Une cinquantaine de pays se retrouvent à partir de lundi à Vilamoura, au Portugal, pour discuter des quotas de pêche de thon rouge et s'atteler à d'autres chantiers comme la préservation de l'espadon de Méditerranée, victime à son tour de surpêche.
Pour les ONG comme pour les professionnels, la Commission internationale pour la conservation des thonidés de l'Atlantique (Cicta), réunie jusqu'au 21 novembre, ne devrait pas décider de nouveaux quotas. La Cicta, qui est responsable de la conservation des thons et espèces apparentées dans l'océan Atlantique et la Méditerranée, avait en 2014 relevé de 20% par an pendant trois ans le quota de thon rouge de Méditerranée et de l'Atlantique Est, dont le stock est en voie de reconstitution. Ils avaient été fixés à 16.142 tonnes pour 2015, 19.296 tonnes en 2016 et 23.155 tonnes en 2017.
"On imagine qu'il n'y aura pas de grand bouleversement cette année", estime Bertrand Wendling, directeur de l'organisation de pêcheurs français Sa.Tho.An. Pour Greenpeace aussi, il n'y aura "pas de grande révolution".
En 2013, le stock reproducteur de thon rouge en Méditerranée et dans l'Atlantique Est est remonté à 585.000 tonnes, soit le double de son niveau des années 50, selon le Comité scientifique de la Cicta. Une "mise à jour" réalisée cette année n'a "rien montré de substantiellement différent", précise le chercheur Tristan Rouyer, qui participe aux travaux du Comité.
Le Comité fera une nouvelle évaluation en 2017, "il y aura alors les bases scientifiques pour tout rediscuter" et les négociations "risquent d'être plus chaudes", explique-t-il. Il n'est pas exclu cependant que certains pays réclament dès la réunion de Vilamoura une hausse du quota ou une modification de la clé de répartition entre pays. "En principe, le quota sera réexaminé à la réunion de 2017", sur la base de la nouvelle évaluation, mais "certains Etats, dont l'Espagne, ont appelé à des hausses supplémentaires dès cette année", précise Paulus Tak, de l'ONG Pew.

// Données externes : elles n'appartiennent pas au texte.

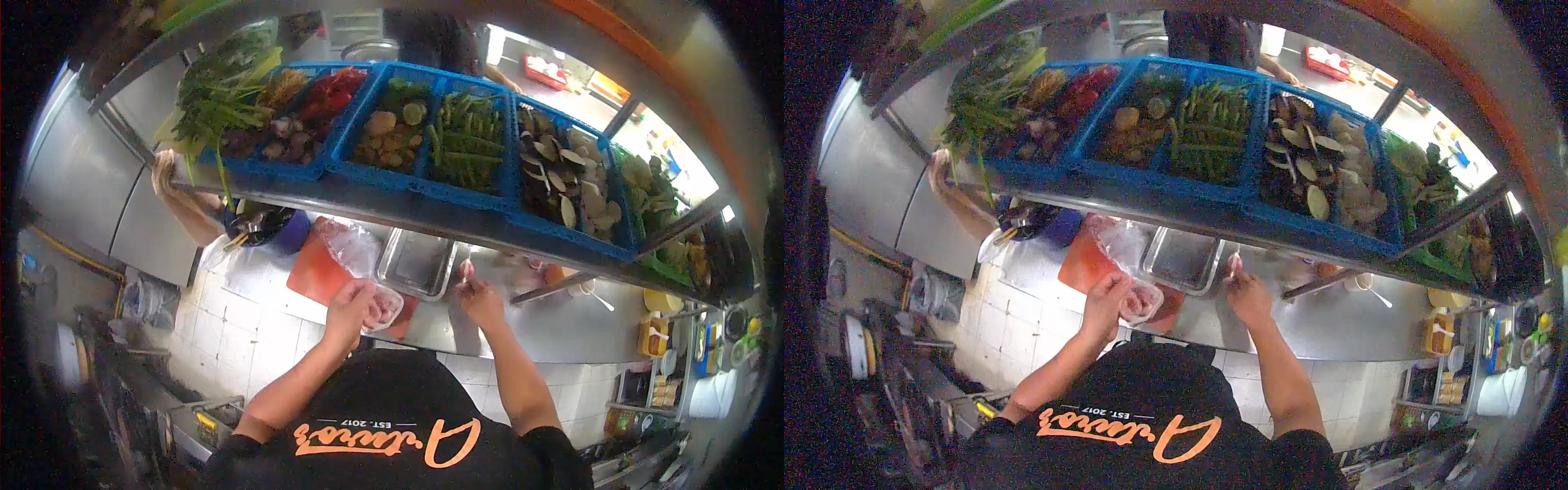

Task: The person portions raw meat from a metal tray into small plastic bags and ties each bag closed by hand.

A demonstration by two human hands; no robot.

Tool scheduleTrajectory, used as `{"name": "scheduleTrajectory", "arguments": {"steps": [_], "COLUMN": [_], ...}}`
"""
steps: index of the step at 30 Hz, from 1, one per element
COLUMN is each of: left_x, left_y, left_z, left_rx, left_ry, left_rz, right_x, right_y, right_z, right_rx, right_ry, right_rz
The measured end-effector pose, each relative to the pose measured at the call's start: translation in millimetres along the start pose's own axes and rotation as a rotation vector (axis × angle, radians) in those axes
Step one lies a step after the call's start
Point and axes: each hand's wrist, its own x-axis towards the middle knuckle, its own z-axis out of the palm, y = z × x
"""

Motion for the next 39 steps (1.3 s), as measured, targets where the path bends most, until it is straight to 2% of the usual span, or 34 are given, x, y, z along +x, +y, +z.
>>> {"name": "scheduleTrajectory", "arguments": {"steps": [2, 4, 6, 8, 10, 12, 15, 18, 20, 22, 25, 26, 27, 28, 29, 31, 33, 34, 36, 38, 39], "left_x": [4, 12, 11, 14, 19, 16, 15, 16, 13, 12, 12, 9, 6, 6, 5, 2, 4, 6, 10, 8, 6], "left_y": [2, -16, -12, -12, -13, -12, -10, -14, -15, -21, -17, -8, -4, -5, -6, -9, -17, -17, -14, -14, -11], "left_z": [3, -7, 4, 3, -1, 2, -1, -8, -4, -14, -25, -21, -19, -22, -24, -27, -28, -28, -29, -24, -19], "left_rx": [-0.02, -0.063, -0.076, -0.023, -0.01, -0.075, -0.093, -0.049, -0.01, -0.108, -0.144, -0.15, -0.164, -0.133, -0.124, -0.098, -0.063, -0.043, -0.01, -0.086, -0.082], "left_ry": [0.02, 0.054, 0.11, 0.069, -0.001, 0.044, 0.054, 0.083, 0.151, 0.112, 0.114, 0.131, 0.15, 0.172, 0.17, 0.161, 0.157, 0.157, 0.15, 0.191, 0.217], "left_rz": [-0.058, -0.125, -0.175, -0.174, -0.168, -0.158, -0.107, -0.085, -0.076, -0.094, -0.064, -0.057, -0.053, -0.045, -0.046, -0.049, -0.031, -0.021, -0.016, -0.023, -0.04], "right_x": [5, 8, 9, 11, 11, 20, 22, 17, 24, 33, 74, 87, 108, 118, 127, 139, 119, 111, 92, 78, 72], "right_y": [-1, -21, -66, -103, -136, -173, -185, -199, -196, -200, -167, -117, -77, -47, -16, 61, 113, 115, 111, 99, 85], "right_z": [-19, -53, -91, -108, -84, -99, -62, -58, -36, -52, -34, -12, 2, -9, -21, 6, 46, 52, 51, 42, 32], "right_rx": [0.22, 0.706, 1.447, 1.33, 1.187, 0.996, 0.452, 0.289, 0.228, 0.101, 0.223, -0.018, 0.73, 1.378, 2.06, 1.274, 0.98, 0.792, 0.367, 0.166, 0.208], "right_ry": [0.122, 0.072, -0.156, -0.273, -0.147, -0.303, -0.033, -0.219, -0.247, -0.311, -0.543, -0.018, 0.069, 0.02, 0.199, 0.357, 0.474, 0.455, 0.309, 0.069, -0.051], "right_rz": [0.034, 0.22, 0.561, 0.436, 0.205, 0.15, -0.367, -0.377, -0.495, -0.619, -0.59, -0.805, -0.477, -0.161, 0.145, -0.06, 0.035, 0.127, 0.336, 0.445, 0.442]}}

Concernant la répartition des prises, l'Union européenne se taille la part du lion (environ 59%). Des pays d'Afrique du Nord comme l'Algérie, la Tunisie, la Libye ou le Maroc pourraient monter au créneau pour obtenir l'autorisation de pêcher davantage, selon M. Wendling. D'autant que la Turquie a déjà décidé unilatéralement d'augmenter ses prises.
Après le thon rouge, les 51 membres de la Cicta (Union européenne + 50 pays dont les Etats-Unis et le Japon) devraient concentrer leurs discussions sur l'espadon de Méditerranée, le "grand oublié" de la Commission, selon l'ONG Oceana. Sa population a chuté de 70% en 30 ans en raison de la surpêche, précise-t-elle. Et 70% des poissons capturés sont des juvéniles (moins de trois ans), c'est-à-dire pas arrivés à maturité pour se reproduire, souligne le WWF, réclamant un "plan d'action" immédiat avec notamment un quota de pêche. L'Italie est le principal pays pêcheur d'espadon de Méditerranée (45% des prises), suivie du Maroc, de l'Espagne et de la Grèce.

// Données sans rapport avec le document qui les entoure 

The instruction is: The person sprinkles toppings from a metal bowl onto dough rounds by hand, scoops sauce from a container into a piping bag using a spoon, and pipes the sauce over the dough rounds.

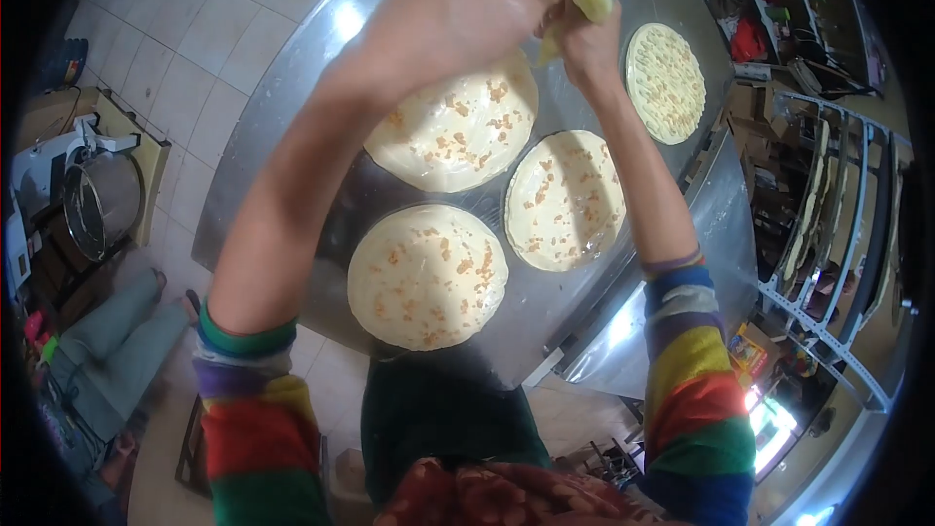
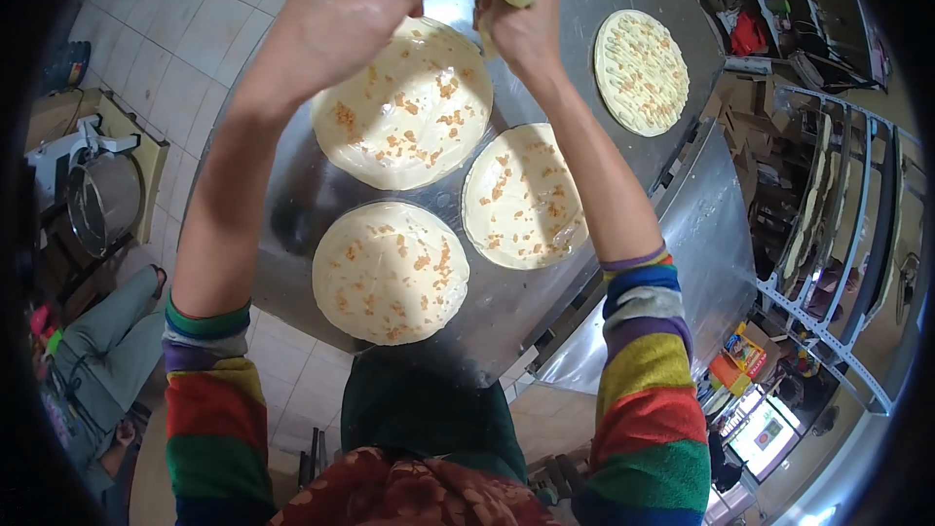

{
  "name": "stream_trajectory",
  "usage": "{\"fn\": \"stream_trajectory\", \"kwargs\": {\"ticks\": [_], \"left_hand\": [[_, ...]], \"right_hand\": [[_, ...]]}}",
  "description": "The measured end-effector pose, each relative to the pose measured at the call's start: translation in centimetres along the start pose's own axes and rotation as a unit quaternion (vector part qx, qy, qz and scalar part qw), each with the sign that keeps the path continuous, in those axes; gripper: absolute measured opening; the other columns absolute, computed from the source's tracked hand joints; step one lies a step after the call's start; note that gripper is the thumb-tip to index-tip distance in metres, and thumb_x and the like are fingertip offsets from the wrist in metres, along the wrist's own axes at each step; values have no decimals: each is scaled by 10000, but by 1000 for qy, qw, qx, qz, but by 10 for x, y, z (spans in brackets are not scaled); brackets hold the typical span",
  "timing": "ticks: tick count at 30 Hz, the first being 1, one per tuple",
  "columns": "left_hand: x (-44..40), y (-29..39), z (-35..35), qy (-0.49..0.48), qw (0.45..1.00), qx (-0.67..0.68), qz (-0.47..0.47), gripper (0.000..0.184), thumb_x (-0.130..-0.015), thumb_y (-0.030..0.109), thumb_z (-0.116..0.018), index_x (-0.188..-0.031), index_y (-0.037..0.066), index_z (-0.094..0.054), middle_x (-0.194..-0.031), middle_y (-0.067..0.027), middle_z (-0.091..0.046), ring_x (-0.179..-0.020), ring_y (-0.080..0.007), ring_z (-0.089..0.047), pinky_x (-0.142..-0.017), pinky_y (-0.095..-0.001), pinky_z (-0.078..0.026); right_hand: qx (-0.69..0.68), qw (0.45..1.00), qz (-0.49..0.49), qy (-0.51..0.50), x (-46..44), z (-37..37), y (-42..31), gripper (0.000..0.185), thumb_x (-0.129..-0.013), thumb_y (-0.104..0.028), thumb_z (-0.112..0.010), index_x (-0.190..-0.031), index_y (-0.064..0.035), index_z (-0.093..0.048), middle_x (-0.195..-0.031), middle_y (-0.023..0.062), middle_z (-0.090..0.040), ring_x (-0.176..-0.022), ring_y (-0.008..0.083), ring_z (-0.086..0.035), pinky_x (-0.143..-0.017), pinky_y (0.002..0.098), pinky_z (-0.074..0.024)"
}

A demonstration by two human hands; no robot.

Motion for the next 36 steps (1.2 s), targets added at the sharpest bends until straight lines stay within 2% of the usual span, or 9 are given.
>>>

L'UE pourrait proposer l'instauration d'un quota pour ce poisson, qui fait déjà l'objet de mesures de préservation, comme une période d'interdiction de pêche de trois mois par an. Selon M. Wendling, les armateurs espagnols et italiens y sont opposés.
Pour Oceana, si un plan de crise n'est pas adopté, l'UE devra interdire la pêche de l'espadon en Méditerranée pour assurer la survie de l'espèce.
Les organisations environnementales attirent par ailleurs l'attention sur une autre espèce surexploitée, le thon obèse. En 2015, le Comité scientifique de la Cicta "a constaté que le thon obèse faisait l'objet de surpêche", a ainsi indiqué Paulus Tak. En cause, des systèmes de pêche industrielle utilisés pour optimiser les prises de thon adultes qui piègent de nombreux juvéniles.